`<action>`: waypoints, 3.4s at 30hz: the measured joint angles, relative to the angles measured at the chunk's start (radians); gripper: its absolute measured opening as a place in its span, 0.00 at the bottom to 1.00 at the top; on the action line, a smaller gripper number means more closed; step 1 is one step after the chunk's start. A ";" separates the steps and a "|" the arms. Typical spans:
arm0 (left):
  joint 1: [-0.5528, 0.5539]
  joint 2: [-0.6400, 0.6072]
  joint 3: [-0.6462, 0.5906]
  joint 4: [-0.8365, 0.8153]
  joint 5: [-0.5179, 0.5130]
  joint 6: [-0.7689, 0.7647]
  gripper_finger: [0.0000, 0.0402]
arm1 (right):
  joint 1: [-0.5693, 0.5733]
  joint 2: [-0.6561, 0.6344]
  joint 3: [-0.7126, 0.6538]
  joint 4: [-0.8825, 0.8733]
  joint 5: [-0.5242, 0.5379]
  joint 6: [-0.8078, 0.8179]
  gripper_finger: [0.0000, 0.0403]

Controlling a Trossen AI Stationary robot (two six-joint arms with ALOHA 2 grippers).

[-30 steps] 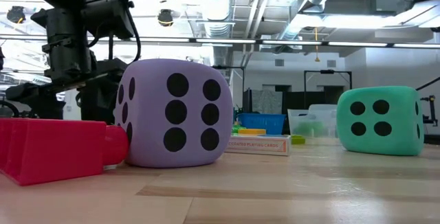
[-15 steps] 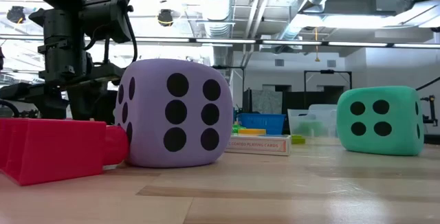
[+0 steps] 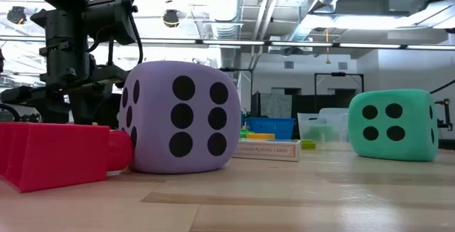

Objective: Pick & Place Toys
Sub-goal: Put the large yellow game piece into the transparent bin

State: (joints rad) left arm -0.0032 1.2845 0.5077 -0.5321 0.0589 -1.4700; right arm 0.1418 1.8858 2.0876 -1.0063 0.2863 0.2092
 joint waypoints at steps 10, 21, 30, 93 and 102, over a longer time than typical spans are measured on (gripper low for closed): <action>0.000 -0.171 -0.002 0.009 0.003 0.013 0.30 | -0.019 0.000 0.000 -0.003 0.006 -0.057 0.46; 0.000 -0.487 0.000 0.018 0.203 0.109 0.29 | -0.050 0.000 0.000 -0.003 -0.033 -0.203 0.46; -0.001 -0.645 0.001 0.127 0.563 0.155 0.29 | -0.053 0.000 0.000 0.112 -0.286 -0.174 0.46; -0.001 -0.197 0.138 1.256 0.788 -0.169 0.30 | 0.000 0.001 0.000 0.305 -0.440 0.032 0.50; -0.001 -0.197 0.138 1.255 0.760 -0.166 0.29 | -0.001 0.001 0.000 0.354 -0.450 0.042 0.63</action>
State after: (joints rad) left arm -0.0044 1.0874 0.6460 0.7231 0.8191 -1.6363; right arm 0.1406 1.8870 2.0872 -0.6525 -0.1633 0.2516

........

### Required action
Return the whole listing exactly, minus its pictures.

### Solution below
`<action>`: waypoints, 3.4s at 30hz: the measured joint angles, relative to the angles measured at the chunk's start (radians); gripper: its absolute measured opening as a place in its span, 0.00 at the bottom to 1.00 at the top; on the action line, a smaller gripper number means more closed; step 1 is one step after the chunk's start. A ";" separates the steps and a "|" the arms. Typical spans:
arm0 (left):
  joint 1: [-0.5528, 0.5539]
  joint 2: [-0.6400, 0.6072]
  joint 3: [-0.6462, 0.5906]
  joint 4: [-0.8365, 0.8153]
  joint 5: [-0.5179, 0.5130]
  joint 6: [-0.7689, 0.7647]
  gripper_finger: [0.0000, 0.0402]
arm1 (right):
  joint 1: [-0.5693, 0.5733]
  joint 2: [-0.6561, 0.6344]
  joint 3: [-0.7126, 0.6538]
  joint 4: [-0.8825, 0.8733]
  joint 5: [-0.5242, 0.5379]
  joint 6: [-0.8078, 0.8179]
  gripper_finger: [0.0000, 0.0403]

Controlling a Trossen AI Stationary robot (two six-joint arms with ALOHA 2 grippers).

[-30 steps] 
[-15 steps] 
[+0 steps] 

Objective: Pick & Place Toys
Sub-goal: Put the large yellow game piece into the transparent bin

State: (joints rad) left arm -0.0032 1.2845 0.5077 -0.5321 0.0589 -1.4700; right arm 0.1418 1.8858 2.0876 -1.0063 0.2863 0.2092
 joint waypoints at steps 10, 21, 30, 93 and 102, over a longer time than typical spans are measured on (gripper low for closed): <action>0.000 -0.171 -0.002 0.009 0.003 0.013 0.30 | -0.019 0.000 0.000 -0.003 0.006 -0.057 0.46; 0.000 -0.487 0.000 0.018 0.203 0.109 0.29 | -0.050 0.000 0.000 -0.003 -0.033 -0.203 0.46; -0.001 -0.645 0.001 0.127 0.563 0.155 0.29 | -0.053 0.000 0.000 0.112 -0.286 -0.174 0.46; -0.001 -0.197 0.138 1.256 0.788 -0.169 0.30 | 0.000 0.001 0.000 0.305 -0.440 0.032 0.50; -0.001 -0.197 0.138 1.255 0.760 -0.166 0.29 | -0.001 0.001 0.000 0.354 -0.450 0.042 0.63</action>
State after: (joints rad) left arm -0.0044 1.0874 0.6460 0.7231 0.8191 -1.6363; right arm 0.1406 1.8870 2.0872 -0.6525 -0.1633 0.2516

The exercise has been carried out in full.